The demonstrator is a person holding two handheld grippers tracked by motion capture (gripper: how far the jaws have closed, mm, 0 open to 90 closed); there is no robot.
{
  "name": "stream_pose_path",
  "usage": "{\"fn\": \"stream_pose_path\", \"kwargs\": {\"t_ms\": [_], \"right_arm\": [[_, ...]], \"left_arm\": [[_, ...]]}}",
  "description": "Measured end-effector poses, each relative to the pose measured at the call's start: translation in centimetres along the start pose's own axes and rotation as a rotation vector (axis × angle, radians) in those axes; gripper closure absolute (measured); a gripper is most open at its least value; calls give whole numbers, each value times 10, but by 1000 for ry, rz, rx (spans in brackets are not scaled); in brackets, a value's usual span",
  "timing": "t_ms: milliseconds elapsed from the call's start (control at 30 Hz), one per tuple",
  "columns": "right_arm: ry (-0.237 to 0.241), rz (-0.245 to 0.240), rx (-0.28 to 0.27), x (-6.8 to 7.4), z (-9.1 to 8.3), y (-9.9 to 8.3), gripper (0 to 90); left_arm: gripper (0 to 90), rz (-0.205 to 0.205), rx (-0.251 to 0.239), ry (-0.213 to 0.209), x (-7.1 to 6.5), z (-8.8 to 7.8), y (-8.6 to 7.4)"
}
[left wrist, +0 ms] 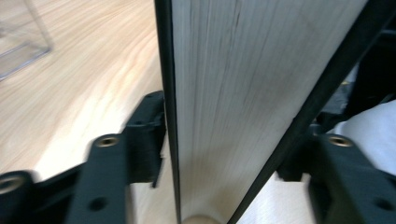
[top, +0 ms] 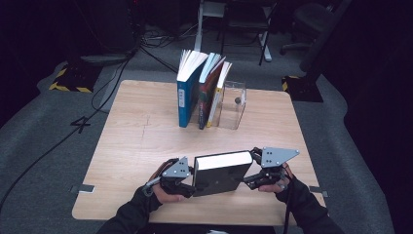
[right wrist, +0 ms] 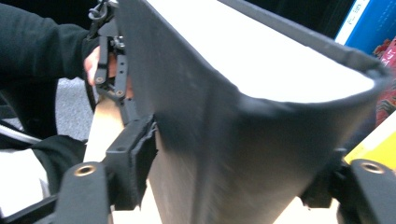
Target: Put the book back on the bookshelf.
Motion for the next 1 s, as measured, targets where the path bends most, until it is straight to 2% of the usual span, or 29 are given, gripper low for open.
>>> {"fn": "stream_pose_path", "kwargs": {"t_ms": [100, 200, 300, 367, 433, 533, 700, 833, 867, 1000], "right_arm": [[11, -15, 5, 3, -2, 2, 426], [16, -14, 10, 8, -3, 8, 467], [10, -18, 12, 10, -1, 15, 481], [3, -10, 18, 10, 0, 21, 490], [-11, -14, 45, 11, 2, 25, 488], [-18, 16, 86, 10, 5, 30, 488], [-11, 42, 157, 9, 10, 36, 489], [-19, 78, 196, 9, 21, 38, 463], [-43, 83, 182, 8, 21, 39, 473], [-40, 89, 176, 8, 20, 40, 491]], "left_arm": [[368, 6, 26, 52, 5, -6, -4], [346, -8, 40, 94, 10, -11, -8], [340, -22, 28, 129, 13, -12, -8], [364, -12, 26, 144, 15, -13, -9], [361, -22, 8, 169, 15, -12, -9], [349, -8, -2, 204, 15, -11, -9], [341, 10, 5, 213, 9, -2, -8], [313, 6, 4, 225, 8, 1, -8], [315, -3, 3, 227, 9, 1, -8], [314, 4, 11, 229, 8, 0, -7]]}}
Point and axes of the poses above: each handheld gripper's, and its own axes: z roughly forward along the jaws, y roughly out of its top, x roughly to its left, the point moved 5 cm from there along z, roughly forward along the jaws, and after that the axes turned 5 degrees about -z, right-handed, at the moved point
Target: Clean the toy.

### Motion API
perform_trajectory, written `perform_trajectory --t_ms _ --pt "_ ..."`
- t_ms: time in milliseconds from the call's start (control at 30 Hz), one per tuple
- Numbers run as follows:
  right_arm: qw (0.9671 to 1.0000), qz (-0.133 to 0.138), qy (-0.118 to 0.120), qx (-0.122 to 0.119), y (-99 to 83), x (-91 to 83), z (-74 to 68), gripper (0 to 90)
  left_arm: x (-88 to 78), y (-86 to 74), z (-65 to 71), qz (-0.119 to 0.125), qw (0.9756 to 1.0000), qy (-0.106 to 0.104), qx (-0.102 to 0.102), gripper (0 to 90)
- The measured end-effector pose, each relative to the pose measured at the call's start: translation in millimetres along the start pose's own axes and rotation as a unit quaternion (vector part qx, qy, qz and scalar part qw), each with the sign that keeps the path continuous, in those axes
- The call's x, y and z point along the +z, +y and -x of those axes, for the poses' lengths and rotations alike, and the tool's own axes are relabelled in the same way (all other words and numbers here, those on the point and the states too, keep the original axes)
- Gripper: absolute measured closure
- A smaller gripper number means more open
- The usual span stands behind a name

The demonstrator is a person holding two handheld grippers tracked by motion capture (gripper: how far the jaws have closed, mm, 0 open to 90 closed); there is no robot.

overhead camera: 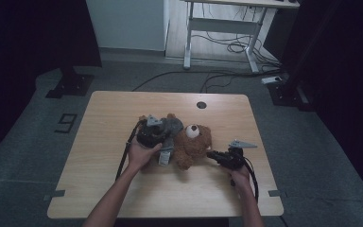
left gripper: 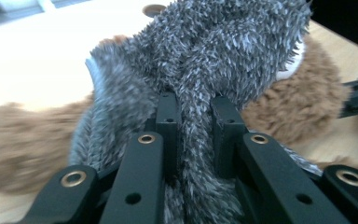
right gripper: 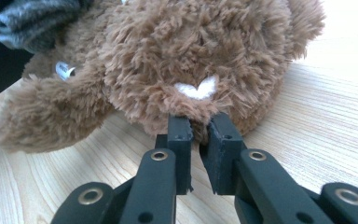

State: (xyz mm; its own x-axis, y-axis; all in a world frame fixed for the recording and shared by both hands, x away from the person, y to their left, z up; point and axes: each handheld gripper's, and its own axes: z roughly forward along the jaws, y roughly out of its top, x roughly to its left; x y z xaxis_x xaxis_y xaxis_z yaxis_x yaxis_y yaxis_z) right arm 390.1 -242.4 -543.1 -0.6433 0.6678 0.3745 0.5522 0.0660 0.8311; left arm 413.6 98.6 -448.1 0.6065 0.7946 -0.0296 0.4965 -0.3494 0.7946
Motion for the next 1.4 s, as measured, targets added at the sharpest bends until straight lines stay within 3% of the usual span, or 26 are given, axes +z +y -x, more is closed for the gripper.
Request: perform_trajectory --t_ms 33,67,133,167,233,300,333,367,500,600,633,667,700,733,767,833,867,933,1033,1067,1100,1133,1233,1300,1400 --pt "1.0 -0.001 0.0 0.001 0.0 -0.2 0.2 81.0 -3.4 0.6 -3.2 -0.002 0.9997 0.022 0.011 76.1" --pt "1.0 -0.002 -0.001 0.001 0.1 -0.7 0.4 81.2 -7.2 -0.3 -10.0 -0.006 0.9994 0.033 0.008 76.1" --pt "1.0 -0.002 -0.002 0.002 0.0 -0.9 0.7 81.3 -12.3 -7.0 -23.5 -0.013 0.9992 0.036 -0.01 76.1" --pt "1.0 -0.004 -0.001 0.0 0.0 -0.9 0.9 81.3 -12.3 -7.0 -23.5 -0.013 0.9992 0.036 -0.01 76.1" --pt "1.0 -0.003 -0.002 0.001 -0.1 -0.8 0.8 81.3 -15.5 -30.2 -41.8 -0.026 0.9982 0.042 -0.033 76.1" --pt "1.0 -0.003 -0.001 0.001 -0.2 -0.5 1.1 81.3 -13.5 -48.2 -51.8 -0.029 0.9973 0.032 -0.059 76.1" --pt "1.0 -0.003 -0.001 0.001 -0.2 -0.5 1.1 81.3 -13.5 -48.2 -51.8 -0.029 0.9973 0.032 -0.059 76.2" --pt "1.0 -0.003 -0.004 0.0 -0.6 0.0 0.8 81.3 -9.7 -63.7 -58.6 -0.034 0.996 0.026 -0.078 76.1" --pt "1.0 -0.004 -0.005 0.001 -0.8 0.0 0.9 81.2 -12.5 -73.3 -64.1 -0.039 0.9956 0.04 -0.075 76.1" --pt "1.0 -0.005 -0.005 -0.001 -0.8 0.1 1.6 81.2 -23.7 -62.9 -64.0 -0.02 0.9962 0.043 -0.073 76.0" --pt "1.0 -0.003 -0.004 0.005 -1.1 0.6 2.2 81.2 -34.7 -45.4 -61.2 -0.002 0.9971 0.04 -0.065 76.0" --pt "1.0 -0.002 -0.004 0.004 -1.2 0.8 2.3 81.2 -34.7 -45.4 -61.2 -0.002 0.9971 0.04 -0.065 76.0" --pt "1.0 -0.003 -0.005 0.003 -1.1 0.8 2.0 81.2 -40.2 -25.7 -54.8 0.014 0.9978 0.037 -0.053 76.0" --pt "1.0 -0.003 -0.005 0.003 -1.1 0.8 2.0 81.2 -40.2 -25.7 -54.8 0.014 0.9978 0.037 -0.053 75.9" --pt "1.0 -0.004 -0.006 0.001 -1.0 0.1 1.6 81.0 -41.2 -6.9 -48.0 0.022 0.9984 0.033 -0.041 75.9" --pt "1.0 -0.006 -0.005 0.0 -0.9 -0.7 1.4 80.9 -37.9 8.9 -40.9 0.028 0.9987 0.026 -0.035 75.8" --pt "1.0 -0.006 -0.005 0.0 -0.9 -0.7 1.4 80.9 -37.9 8.9 -40.9 0.028 0.9987 0.026 -0.035 75.8" --pt "1.0 -0.007 -0.004 0.003 -0.8 -0.9 1.6 80.8 -24.2 23.2 -31.3 0.019 0.9994 0.009 -0.027 75.8" --pt "1.0 -0.003 -0.003 0.001 -0.7 -0.8 2.0 79.8 -1.4 22.9 -22.7 -0.012 0.9997 -0.005 -0.022 75.8" --pt "1.0 -0.003 -0.003 0.001 -0.7 -0.8 2.0 79.8 -1.4 22.9 -22.7 -0.012 0.9997 -0.005 -0.022 75.8" --pt "1.0 -0.007 -0.006 -0.002 0.0 -2.7 1.4 75.5 12.9 14.3 -20.3 -0.025 0.9995 -0.007 -0.019 75.8" --pt "0.9999 -0.005 -0.011 -0.005 0.3 -3.5 0.8 71.9 15.6 9.7 -20.3 -0.019 0.9995 -0.006 -0.024 75.9" --pt "0.9992 0.006 -0.039 -0.011 1.7 -9.5 -0.7 55.7 14.1 -0.9 -24.0 0.0 0.9989 -0.021 -0.042 76.3" --pt "0.9983 0.019 -0.053 -0.013 3.8 -13.8 -2.8 46.2 11.1 -6.8 -22.9 -0.002 0.9988 -0.028 -0.039 76.5" --pt "0.9976 0.039 -0.054 -0.016 9.3 -17.9 -8.6 35.3 5.4 -17.4 -14.1 0.001 0.9992 -0.031 -0.025 77.0"
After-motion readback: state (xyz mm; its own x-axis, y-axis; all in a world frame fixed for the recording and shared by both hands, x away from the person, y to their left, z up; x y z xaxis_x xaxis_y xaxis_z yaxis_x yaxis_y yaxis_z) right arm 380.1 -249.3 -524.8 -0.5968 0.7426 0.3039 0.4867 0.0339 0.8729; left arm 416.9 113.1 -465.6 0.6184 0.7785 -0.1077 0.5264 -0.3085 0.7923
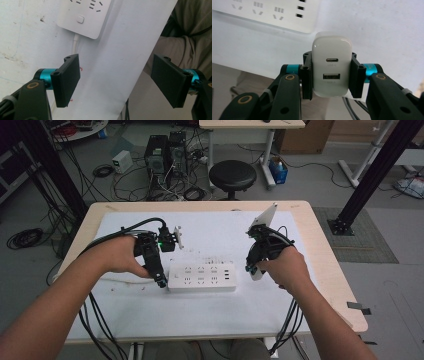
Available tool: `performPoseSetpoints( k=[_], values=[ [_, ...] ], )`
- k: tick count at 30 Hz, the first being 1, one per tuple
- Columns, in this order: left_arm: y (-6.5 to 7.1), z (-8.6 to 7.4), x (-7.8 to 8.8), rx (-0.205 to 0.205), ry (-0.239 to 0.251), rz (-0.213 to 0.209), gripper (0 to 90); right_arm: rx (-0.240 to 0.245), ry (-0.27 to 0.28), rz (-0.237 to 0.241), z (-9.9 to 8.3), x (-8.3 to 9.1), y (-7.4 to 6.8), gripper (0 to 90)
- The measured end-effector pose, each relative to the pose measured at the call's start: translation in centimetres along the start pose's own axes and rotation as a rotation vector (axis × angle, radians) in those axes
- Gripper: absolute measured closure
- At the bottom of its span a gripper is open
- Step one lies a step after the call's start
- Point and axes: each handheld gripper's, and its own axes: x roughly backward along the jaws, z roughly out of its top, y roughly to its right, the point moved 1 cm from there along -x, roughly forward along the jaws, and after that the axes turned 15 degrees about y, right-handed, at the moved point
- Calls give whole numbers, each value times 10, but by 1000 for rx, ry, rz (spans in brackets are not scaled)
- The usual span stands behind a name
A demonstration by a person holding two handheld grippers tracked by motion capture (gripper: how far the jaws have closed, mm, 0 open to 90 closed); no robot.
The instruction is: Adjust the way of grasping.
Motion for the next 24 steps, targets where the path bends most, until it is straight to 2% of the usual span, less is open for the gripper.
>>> performPoseSetpoints(
  k=[1, 5, 9, 19, 20, 24],
  values=[
    [-1, -1, 2, -8, -8, 1, 240, -4, -4, -5, -1, 2, 5, 618],
    [-2, -6, 5, 4, -18, 15, 240, 1, -10, -29, -1, 2, 9, 618],
    [-4, -9, 8, 18, -4, 33, 240, 10, -3, -37, -1, 2, 11, 618],
    [-7, -15, 12, 26, 1, 31, 240, 21, -8, -50, 0, 3, 20, 619],
    [-7, -15, 14, 25, 3, 32, 240, 29, -14, -69, 0, 1, 22, 619],
    [-6, -15, 14, 16, 8, 31, 240, 33, -18, -61, 1, 1, 22, 618]
  ],
)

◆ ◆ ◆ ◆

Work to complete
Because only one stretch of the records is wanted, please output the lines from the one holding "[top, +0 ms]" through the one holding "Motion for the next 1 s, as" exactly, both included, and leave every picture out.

Response for this exercise
[top, +0 ms] 
[right wrist, +0 ms] 
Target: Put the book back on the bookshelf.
Motion for the next 1 s, as measured, targets where the path bends most, until it is straight to 2% of the usual span, or 29 are given, gripper low for open.

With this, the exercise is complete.